#### WHAT YOU WILL DO
Take the line holding "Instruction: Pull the" as the first line of the answer and the last line of the listing as its end; retype everything between exactly.
==*==
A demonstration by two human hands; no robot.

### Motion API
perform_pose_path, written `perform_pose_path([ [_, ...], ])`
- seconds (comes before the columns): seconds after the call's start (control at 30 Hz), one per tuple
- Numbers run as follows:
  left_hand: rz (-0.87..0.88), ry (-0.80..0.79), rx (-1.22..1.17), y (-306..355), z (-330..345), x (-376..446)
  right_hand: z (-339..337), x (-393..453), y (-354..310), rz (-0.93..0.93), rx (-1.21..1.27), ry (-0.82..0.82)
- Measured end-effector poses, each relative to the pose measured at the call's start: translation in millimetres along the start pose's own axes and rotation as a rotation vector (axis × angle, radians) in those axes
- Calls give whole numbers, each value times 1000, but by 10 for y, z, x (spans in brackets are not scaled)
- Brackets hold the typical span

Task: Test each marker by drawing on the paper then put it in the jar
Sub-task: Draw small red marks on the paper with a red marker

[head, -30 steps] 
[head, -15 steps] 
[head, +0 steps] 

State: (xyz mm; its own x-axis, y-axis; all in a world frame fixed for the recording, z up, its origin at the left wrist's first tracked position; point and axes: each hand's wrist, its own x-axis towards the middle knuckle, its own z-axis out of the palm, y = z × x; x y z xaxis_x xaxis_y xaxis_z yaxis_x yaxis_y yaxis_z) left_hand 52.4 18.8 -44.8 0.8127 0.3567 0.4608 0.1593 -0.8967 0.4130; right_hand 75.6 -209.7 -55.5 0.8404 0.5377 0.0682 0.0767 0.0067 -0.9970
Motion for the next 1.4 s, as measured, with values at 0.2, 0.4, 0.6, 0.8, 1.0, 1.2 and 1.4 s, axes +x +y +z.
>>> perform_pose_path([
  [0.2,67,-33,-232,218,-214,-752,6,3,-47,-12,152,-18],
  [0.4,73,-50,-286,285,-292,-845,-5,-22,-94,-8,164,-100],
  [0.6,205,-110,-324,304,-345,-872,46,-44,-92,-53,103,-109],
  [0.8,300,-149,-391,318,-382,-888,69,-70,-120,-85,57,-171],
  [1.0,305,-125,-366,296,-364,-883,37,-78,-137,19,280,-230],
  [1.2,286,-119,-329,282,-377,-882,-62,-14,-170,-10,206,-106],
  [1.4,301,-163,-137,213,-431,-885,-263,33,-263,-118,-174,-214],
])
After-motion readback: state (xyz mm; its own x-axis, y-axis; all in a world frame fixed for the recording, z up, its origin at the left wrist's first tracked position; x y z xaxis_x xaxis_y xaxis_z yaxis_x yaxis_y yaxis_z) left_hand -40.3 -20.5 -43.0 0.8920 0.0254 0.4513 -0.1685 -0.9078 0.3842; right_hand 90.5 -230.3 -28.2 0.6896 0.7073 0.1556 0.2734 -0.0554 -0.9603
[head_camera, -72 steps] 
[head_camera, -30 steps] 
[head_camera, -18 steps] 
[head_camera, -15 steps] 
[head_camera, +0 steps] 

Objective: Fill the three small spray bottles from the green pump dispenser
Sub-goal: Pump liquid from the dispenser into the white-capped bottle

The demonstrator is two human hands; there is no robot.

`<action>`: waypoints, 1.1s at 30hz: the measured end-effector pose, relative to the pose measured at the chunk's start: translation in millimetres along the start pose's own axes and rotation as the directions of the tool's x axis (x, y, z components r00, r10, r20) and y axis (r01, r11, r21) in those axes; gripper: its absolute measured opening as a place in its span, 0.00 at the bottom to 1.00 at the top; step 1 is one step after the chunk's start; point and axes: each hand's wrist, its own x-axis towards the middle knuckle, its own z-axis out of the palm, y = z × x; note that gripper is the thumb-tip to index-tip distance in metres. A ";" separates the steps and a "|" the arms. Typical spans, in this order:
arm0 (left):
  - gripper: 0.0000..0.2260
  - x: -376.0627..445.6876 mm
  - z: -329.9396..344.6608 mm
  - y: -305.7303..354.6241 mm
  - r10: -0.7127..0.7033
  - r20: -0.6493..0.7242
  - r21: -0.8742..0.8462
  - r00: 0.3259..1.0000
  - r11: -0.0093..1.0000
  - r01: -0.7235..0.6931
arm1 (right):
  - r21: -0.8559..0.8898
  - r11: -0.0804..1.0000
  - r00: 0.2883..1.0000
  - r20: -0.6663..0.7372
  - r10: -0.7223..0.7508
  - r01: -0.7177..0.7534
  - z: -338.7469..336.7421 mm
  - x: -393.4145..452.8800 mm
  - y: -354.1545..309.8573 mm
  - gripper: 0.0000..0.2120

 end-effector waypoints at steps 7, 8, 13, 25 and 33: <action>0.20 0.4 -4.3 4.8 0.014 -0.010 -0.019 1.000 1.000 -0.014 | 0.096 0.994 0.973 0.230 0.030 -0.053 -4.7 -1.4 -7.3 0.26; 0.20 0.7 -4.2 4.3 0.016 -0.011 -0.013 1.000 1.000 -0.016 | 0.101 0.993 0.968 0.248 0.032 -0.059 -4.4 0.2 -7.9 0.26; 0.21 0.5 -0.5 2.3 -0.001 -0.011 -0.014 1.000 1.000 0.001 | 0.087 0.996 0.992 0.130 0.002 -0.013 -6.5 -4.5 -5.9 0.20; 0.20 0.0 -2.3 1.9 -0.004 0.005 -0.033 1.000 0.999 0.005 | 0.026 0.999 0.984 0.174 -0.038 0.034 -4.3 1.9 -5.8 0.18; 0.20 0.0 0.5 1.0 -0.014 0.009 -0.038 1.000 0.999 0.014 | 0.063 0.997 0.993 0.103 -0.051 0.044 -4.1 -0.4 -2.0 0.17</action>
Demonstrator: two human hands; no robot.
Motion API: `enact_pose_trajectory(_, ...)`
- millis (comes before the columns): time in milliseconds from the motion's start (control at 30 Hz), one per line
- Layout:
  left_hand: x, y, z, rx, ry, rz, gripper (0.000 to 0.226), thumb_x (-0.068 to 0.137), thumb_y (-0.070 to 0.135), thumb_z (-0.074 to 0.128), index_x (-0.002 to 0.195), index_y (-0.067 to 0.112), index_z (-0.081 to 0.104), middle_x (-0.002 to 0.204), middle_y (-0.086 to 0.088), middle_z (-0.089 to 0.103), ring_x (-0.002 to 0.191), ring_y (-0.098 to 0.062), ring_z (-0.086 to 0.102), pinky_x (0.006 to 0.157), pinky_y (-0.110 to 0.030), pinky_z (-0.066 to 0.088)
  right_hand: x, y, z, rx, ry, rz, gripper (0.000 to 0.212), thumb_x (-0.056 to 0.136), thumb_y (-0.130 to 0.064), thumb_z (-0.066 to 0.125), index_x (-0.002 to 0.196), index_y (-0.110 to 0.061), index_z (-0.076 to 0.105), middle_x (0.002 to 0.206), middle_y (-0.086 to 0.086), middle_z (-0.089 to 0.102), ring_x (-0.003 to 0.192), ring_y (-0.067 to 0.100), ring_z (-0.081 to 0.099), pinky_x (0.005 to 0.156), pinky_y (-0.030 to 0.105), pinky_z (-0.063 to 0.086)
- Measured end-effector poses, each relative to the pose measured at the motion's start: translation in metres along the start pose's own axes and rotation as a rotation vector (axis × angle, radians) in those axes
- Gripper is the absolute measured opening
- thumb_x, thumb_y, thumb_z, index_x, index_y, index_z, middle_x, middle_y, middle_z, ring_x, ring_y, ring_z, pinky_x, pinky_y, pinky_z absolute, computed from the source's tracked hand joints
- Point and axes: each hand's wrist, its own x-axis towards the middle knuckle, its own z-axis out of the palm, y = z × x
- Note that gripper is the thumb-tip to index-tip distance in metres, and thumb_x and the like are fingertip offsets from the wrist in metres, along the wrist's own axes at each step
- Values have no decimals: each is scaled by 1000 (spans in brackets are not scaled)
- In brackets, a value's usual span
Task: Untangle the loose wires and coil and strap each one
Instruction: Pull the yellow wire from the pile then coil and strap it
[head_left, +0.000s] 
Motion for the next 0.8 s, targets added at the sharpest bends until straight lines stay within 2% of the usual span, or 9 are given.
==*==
#### FINISHED EXERCISE
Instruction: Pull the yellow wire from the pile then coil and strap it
[head_left, +0.000s] 
Motion for the next 0.8 s, targets added at the sharpest bends until straight lines stay within 2% of the usual span, or 9 are given.

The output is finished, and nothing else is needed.